STATS_ONE_WAY_ANOVA

Syntax

Purpose

The one-way analysis of variance function (STATS_ONE_WAY_ANOVA) tests differences in means (for groups or variables) for statistical significance by comparing two different estimates of variance. One estimate is based on the variances within each group or category. This is known as the mean squares within or mean square error. The other estimate is based on the variances among the means of the groups. This is known as the mean squares between. If the means of the groups are significantly different, then the mean squares between will be larger than expected and will not match the mean squares within. If the mean squares of the groups are consistent, then the two variance estimates will be about the same.

STATS_ONE_WAY_ANOVA takes two required arguments: expr1 is an independent or grouping variable that divides the data into a set of groups and expr2 is a dependent variable (a numeric expression) containing the values corresponding to each member of a group. The optional third argument lets you specify the meaning of the NUMBER value returned by this function, as shown in Table 7-8. For this argument, you can specify a text literal, or a bind variable or expression that evaluates to a constant character value. If you omit the third argument, then the default is 'SIG'.

See Also:

Appendix C in Oracle Database Globalization Support Guide for the collation determination rules for STATS_ONE_WAY_ANOVA

Table 7-8 STATS_ONE_WAY_ANOVA Return Values

Argument Return Value Meaning

'SUM_SQUARES_BETEEN'

Sum of squares between groups

'SUM_SQUARES_WITHIN'

Sum of squares within groups

’DF_BETWEEN'

Degree of freedom between groups

'DF_WITHIN'

Degree of freedom within groups

'MEAN_SQUARES_BETWEEN'

Mean squares between groups

'MEAN_SQUARES_WITHIN'

Mean squares within groups

'F_RATIO'

Ratio of the mean squares between to the mean squares within (MSB/MSW)

'SIG'

Significance

The significance of one-way analysis of variance is determined by obtaining the one-tailed significance of an f-test on the ratio of the mean squares between and the mean squares within. The f-test should use one-tailed significance, because the mean squares between can be only equal to or larger than the mean squares within. Therefore, the significance returned by STATS_ONE_WAY_ANOVA is the probability that the differences between the groups happened by chance—a number between 0 and 1. The smaller the number, the greater the significance of the difference between the groups. Refer to the STATS_F_TEST for information on performing an f-test.

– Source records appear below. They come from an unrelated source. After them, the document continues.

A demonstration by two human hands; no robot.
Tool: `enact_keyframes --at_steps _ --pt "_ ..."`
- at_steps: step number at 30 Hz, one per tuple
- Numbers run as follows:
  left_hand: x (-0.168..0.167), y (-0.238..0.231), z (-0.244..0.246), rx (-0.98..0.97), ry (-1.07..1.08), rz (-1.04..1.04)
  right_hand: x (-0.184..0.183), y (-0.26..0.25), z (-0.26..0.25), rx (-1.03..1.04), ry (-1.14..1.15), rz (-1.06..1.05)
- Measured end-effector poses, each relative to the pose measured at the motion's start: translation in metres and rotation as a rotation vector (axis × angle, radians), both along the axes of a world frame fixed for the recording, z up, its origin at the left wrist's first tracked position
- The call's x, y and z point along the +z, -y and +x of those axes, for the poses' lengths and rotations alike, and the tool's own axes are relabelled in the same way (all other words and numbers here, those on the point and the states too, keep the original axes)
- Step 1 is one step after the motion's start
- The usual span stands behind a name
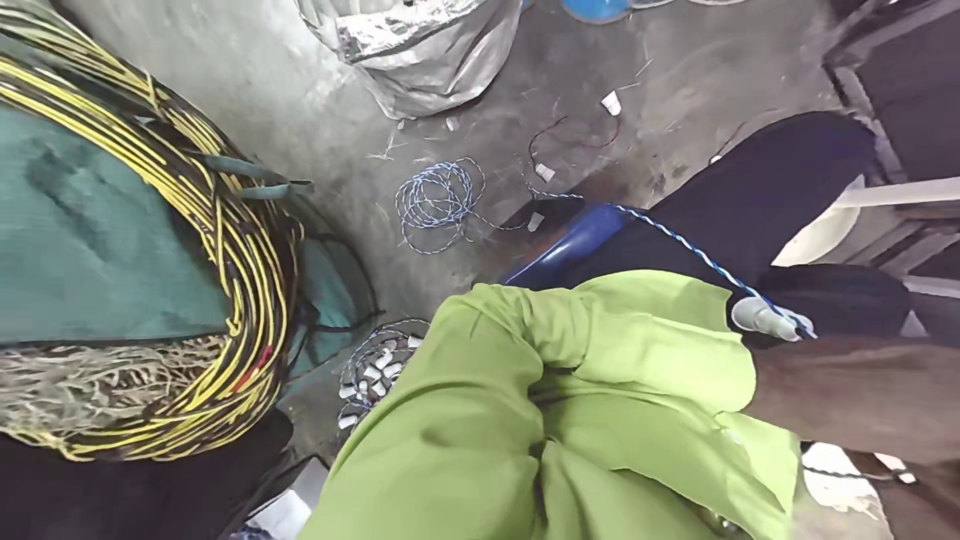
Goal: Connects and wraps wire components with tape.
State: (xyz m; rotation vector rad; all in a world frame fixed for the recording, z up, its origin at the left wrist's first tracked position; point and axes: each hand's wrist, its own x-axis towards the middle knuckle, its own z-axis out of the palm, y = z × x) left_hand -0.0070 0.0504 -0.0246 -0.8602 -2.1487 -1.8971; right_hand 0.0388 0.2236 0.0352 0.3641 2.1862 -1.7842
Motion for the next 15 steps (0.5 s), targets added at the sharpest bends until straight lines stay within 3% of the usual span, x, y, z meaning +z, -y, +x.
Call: enact_keyframes --at_steps 4,7,9,12,15 --pt "-0.007 0.011 -0.002 -0.042 0.120 0.083 -0.010 -0.007 0.000 0.089 0.025 -0.004" --pt "-0.010 0.016 -0.002 -0.120 0.307 0.173 -0.018 0.001 0.002 -0.009 -0.112 -0.010" --pt "-0.014 0.018 -0.005 -0.198 0.494 0.232 -0.024 0.000 0.004 0.004 -0.322 0.211" --pt "-0.018 0.020 -0.006 -0.220 0.644 0.219 -0.029 -0.010 0.004 0.267 -0.832 0.752" --pt "-0.016 0.028 0.005 -0.230 0.616 0.126 -0.030 -0.014 0.004 0.477 -1.082 0.824"
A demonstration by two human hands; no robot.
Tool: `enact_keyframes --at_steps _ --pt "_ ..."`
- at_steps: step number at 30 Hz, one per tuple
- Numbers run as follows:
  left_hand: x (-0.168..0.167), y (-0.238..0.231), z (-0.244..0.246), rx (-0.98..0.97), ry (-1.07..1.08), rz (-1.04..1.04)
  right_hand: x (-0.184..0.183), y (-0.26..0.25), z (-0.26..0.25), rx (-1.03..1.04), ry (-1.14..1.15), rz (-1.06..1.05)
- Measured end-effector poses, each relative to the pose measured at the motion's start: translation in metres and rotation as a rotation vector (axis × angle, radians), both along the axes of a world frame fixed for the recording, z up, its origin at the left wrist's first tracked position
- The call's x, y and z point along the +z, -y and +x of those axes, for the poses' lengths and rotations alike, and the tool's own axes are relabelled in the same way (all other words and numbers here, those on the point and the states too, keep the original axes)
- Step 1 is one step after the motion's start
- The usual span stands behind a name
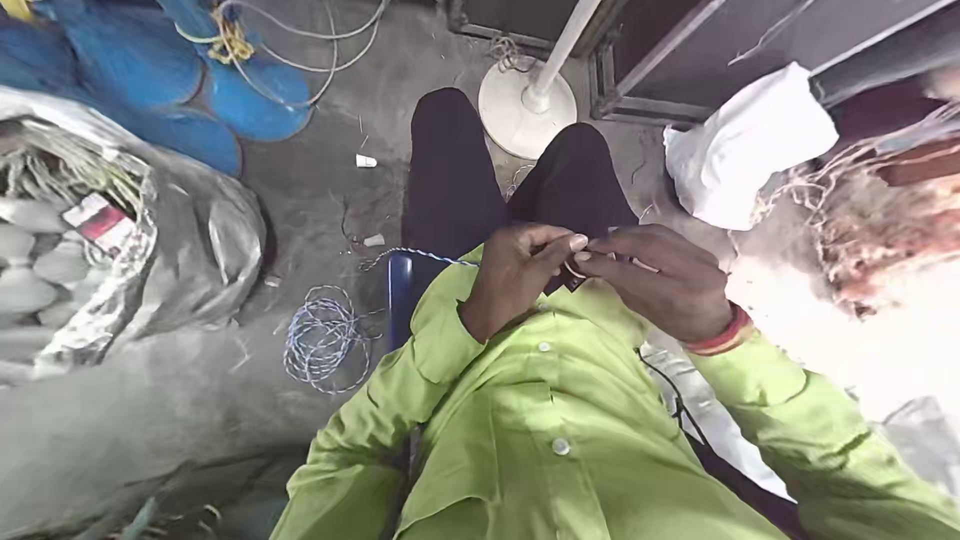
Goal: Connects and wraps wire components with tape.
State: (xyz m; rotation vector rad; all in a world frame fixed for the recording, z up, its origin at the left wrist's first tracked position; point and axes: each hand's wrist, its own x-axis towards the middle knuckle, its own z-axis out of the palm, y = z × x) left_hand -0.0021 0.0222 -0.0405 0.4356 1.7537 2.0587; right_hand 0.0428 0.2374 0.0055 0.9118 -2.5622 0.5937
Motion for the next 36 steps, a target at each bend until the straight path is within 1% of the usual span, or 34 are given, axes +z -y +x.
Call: enact_keyframes --at_steps 1,2,4,6,7,9,10,12,14,16,18,20,21,23,24,25,26,28,29,30,31,33,35,36 --pt "-0.001 0.003 0.003 -0.027 -0.024 -0.001 0.001 -0.001 0.001 -0.014 0.024 -0.035" --pt "-0.002 0.005 0.002 -0.063 -0.069 0.011 0.003 -0.002 0.002 -0.073 0.083 -0.122" --pt "-0.005 0.008 -0.005 -0.141 -0.225 0.057 0.006 0.003 0.005 -0.221 0.316 -0.454" --pt "-0.008 0.006 -0.009 -0.192 -0.414 0.047 0.007 0.010 0.005 -0.383 0.597 -0.825" --pt "-0.009 0.004 -0.008 -0.179 -0.500 0.004 0.009 0.013 0.003 -0.480 0.754 -0.958" --pt "-0.009 -0.002 -0.004 -0.084 -0.639 -0.130 0.007 0.014 -0.008 -0.644 1.026 -1.112" --pt "-0.011 -0.007 -0.002 -0.012 -0.715 -0.189 0.003 0.013 -0.012 -0.707 1.095 -1.098" --pt "-0.020 -0.012 -0.001 0.125 -0.908 -0.268 -0.006 0.012 -0.013 -0.745 1.162 -0.956" --pt "-0.029 -0.012 -0.001 0.186 -1.089 -0.224 -0.010 0.012 -0.011 -0.691 1.238 -0.797" --pt "-0.034 -0.010 0.000 0.206 -1.153 -0.130 -0.008 0.011 -0.011 -0.579 1.245 -0.653" --pt "-0.032 -0.010 0.002 0.246 -1.106 -0.077 -0.007 0.009 -0.012 -0.499 1.154 -0.621" --pt "-0.023 -0.011 0.004 0.266 -0.981 -0.139 0.002 0.006 -0.013 -0.557 1.109 -0.644" --pt "-0.019 -0.010 0.003 0.263 -0.921 -0.176 0.009 0.004 -0.014 -0.579 1.113 -0.728" --pt "-0.019 -0.010 0.001 0.274 -0.838 -0.204 0.018 -0.005 -0.011 -0.528 1.131 -0.935" --pt "-0.021 -0.009 -0.001 0.287 -0.813 -0.200 0.018 -0.008 -0.007 -0.465 1.078 -0.945" --pt "-0.023 -0.008 -0.002 0.298 -0.795 -0.190 0.015 -0.009 -0.003 -0.385 0.980 -0.871" --pt "-0.024 -0.008 -0.003 0.302 -0.781 -0.183 0.009 -0.006 0.002 -0.330 0.846 -0.750" --pt "-0.023 -0.008 -0.003 0.294 -0.759 -0.170 -0.005 0.003 0.006 -0.279 0.612 -0.539" --pt "-0.022 -0.008 -0.002 0.283 -0.747 -0.160 -0.012 0.007 0.006 -0.281 0.540 -0.476" --pt "-0.021 -0.008 -0.001 0.274 -0.736 -0.154 -0.017 0.008 0.005 -0.294 0.531 -0.446" --pt "-0.020 -0.007 -0.001 0.270 -0.727 -0.153 -0.019 0.009 0.004 -0.308 0.574 -0.450" --pt "-0.021 -0.004 -0.002 0.267 -0.712 -0.160 -0.011 0.014 0.000 -0.355 0.749 -0.528" --pt "-0.024 -0.006 -0.002 0.274 -0.717 -0.165 0.000 0.020 -0.003 -0.418 0.937 -0.742" --pt "-0.025 -0.008 -0.002 0.283 -0.737 -0.162 0.001 0.020 -0.005 -0.450 0.991 -0.870"
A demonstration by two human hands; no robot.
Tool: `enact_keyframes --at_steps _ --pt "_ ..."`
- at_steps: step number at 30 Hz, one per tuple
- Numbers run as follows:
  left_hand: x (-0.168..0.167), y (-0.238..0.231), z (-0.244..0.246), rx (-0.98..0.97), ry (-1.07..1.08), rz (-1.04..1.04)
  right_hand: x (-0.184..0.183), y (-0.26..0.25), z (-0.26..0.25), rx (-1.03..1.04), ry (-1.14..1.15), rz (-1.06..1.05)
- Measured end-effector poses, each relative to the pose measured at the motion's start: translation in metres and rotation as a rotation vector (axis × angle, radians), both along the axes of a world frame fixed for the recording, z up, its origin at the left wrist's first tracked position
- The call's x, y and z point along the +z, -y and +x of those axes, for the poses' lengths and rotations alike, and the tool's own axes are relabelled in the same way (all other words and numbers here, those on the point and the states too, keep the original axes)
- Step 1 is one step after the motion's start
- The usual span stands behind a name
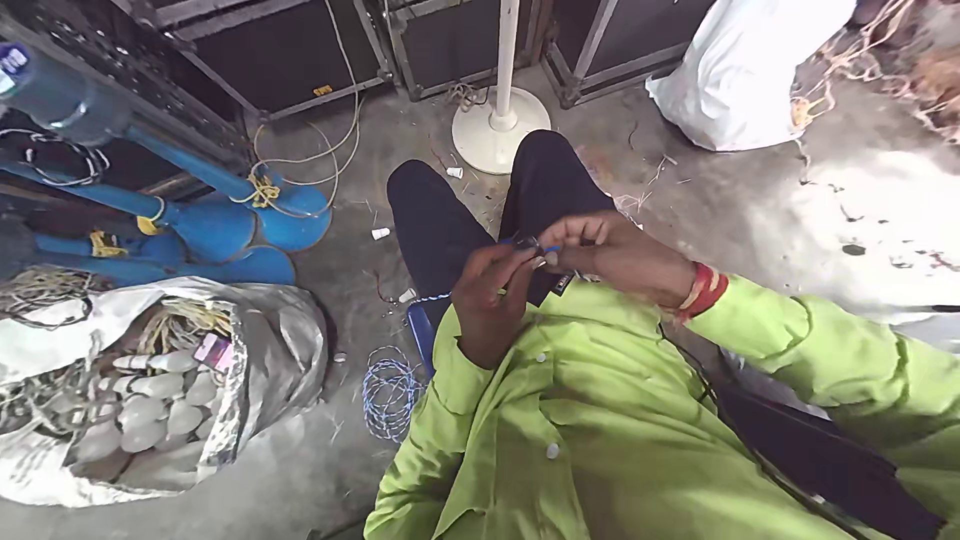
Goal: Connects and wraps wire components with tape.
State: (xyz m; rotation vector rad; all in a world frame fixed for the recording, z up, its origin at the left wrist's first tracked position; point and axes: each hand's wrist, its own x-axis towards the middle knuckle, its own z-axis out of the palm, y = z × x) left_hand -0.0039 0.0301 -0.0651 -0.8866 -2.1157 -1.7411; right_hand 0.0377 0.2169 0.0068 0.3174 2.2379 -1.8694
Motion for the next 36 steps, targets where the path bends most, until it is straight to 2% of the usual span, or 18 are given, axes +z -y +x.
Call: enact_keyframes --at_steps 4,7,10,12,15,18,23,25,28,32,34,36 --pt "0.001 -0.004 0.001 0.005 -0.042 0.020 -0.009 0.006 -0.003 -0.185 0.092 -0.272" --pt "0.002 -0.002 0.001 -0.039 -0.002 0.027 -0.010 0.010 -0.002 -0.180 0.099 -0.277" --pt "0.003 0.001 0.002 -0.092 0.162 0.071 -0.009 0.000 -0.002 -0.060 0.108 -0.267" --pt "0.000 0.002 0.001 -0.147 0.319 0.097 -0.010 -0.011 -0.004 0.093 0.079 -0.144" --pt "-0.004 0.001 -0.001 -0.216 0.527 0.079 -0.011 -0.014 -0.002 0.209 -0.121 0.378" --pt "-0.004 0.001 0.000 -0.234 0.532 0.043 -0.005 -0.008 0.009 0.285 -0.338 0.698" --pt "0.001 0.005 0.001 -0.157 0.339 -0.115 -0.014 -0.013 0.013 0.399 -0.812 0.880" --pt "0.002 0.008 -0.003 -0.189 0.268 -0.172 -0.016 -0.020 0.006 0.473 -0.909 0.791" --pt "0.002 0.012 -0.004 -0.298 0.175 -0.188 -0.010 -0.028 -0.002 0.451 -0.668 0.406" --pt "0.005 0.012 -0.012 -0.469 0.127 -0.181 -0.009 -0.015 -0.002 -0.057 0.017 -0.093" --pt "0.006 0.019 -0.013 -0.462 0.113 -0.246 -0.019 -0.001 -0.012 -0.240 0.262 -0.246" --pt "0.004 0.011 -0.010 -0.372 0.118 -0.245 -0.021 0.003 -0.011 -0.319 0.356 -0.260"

STATS_ONE_WAY_ANOVA Example

The following example determines the significance of the differences in mean sales within an income level and differences in mean sales between income levels. The results, p_values close to zero, indicate that, for both men and women, the difference in the amount of goods sold across different income levels is significant.

SELECT cust_gender,
       STATS_ONE_WAY_ANOVA(cust_income_level, amount_sold, 'F_RATIO') f_ratio,
       STATS_ONE_WAY_ANOVA(cust_income_level, amount_sold, 'SIG') p_value
  FROM sh.customers c, sh.sales s
  WHERE c.cust_id = s.cust_id
  GROUP BY cust_gender
  ORDER BY cust_gender;

C    F_RATIO    P_VALUE
- ---------- ----------
F 5.59536943 4.7840E-09
M  9.2865001 6.7139E-17